Your instructions
Output only the lines below from the one containing "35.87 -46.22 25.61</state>" to the one containing "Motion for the", exactly as written, both ends kept.

Data shown
#####

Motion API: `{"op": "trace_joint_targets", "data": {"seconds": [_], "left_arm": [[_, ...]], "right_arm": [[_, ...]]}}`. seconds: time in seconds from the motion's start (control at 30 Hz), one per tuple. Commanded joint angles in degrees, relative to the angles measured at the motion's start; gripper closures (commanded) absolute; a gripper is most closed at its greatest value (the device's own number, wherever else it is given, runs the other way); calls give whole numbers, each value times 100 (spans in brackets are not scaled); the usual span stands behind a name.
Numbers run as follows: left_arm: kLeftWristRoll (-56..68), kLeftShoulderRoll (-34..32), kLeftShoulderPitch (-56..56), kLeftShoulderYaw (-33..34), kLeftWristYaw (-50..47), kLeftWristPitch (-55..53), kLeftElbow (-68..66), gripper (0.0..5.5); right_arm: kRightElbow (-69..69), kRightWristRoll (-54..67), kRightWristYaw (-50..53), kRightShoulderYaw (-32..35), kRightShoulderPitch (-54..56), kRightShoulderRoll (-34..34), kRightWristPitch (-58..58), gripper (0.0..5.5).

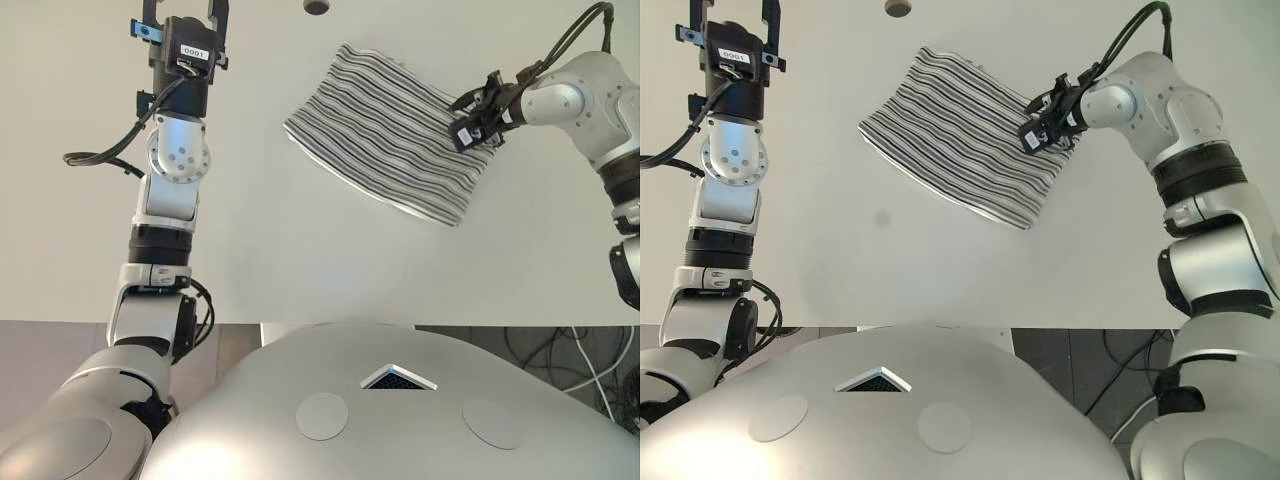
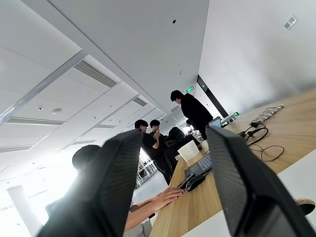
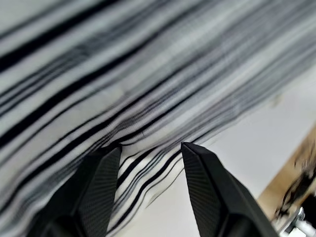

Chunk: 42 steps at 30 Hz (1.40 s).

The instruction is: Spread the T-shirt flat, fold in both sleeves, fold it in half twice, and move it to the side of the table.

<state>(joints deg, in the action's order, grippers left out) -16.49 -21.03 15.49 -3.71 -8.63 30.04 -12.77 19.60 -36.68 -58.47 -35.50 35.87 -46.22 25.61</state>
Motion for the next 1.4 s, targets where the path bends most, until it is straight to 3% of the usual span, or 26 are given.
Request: {"op": "trace_joint_targets", "data": {"seconds": [0.03,0.17,0.37,0.63,0.8,0.9,1.03,1.13,1.23,1.4], "left_arm": [[-78,-119,319,34,269,-77,0,311],[-191,-252,379,96,342,-121,-38,311],[-505,-287,186,-51,481,-119,139,311],[-1057,-901,-389,-313,1003,254,446,311],[-1465,-1670,-1110,-319,1289,821,867,311],[-1048,-2190,-2101,165,1394,1296,1256,311],[-1010,-2845,-3563,686,1673,2052,1995,311],[-2091,-3193,-4561,771,1778,2729,2110,311],[-2675,-3076,-4688,390,1842,2845,1955,311],[-3574,-2552,-4079,-574,1872,2680,1659,311]], "right_arm": [[-2320,-135,-1005,-508,-1060,228,-669,321],[-2598,-595,-1009,-591,-872,546,-791,321],[-2382,-364,-591,-459,-928,1174,-865,321],[-3256,596,-1172,131,-1489,581,-1473,321],[-4138,1405,-1516,518,-1526,697,-2409,321],[-4441,1738,-627,1846,-1688,546,-2554,321],[-4893,2849,-508,4214,-3259,36,-2823,321],[-4549,3374,-325,5559,-4124,-2,-2512,321],[-4214,3497,-90,5946,-4498,-3,-2200,321],[-3693,3283,252,5467,-4339,-136,-1736,321]]}}
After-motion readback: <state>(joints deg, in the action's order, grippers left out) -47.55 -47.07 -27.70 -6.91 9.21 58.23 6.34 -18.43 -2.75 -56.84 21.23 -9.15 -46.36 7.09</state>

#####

Task result
<state>(joints deg, in the action's order, grippers left out) -16.49 -21.03 15.49 -3.71 -8.63 30.04 -12.77 19.60 -36.68 -58.47 -35.50 35.87 -46.22 25.61</state>
Motion for the next 1.4 s, targets where the path bends most, until it is straight to 3% of the usual span, or 26 are given.

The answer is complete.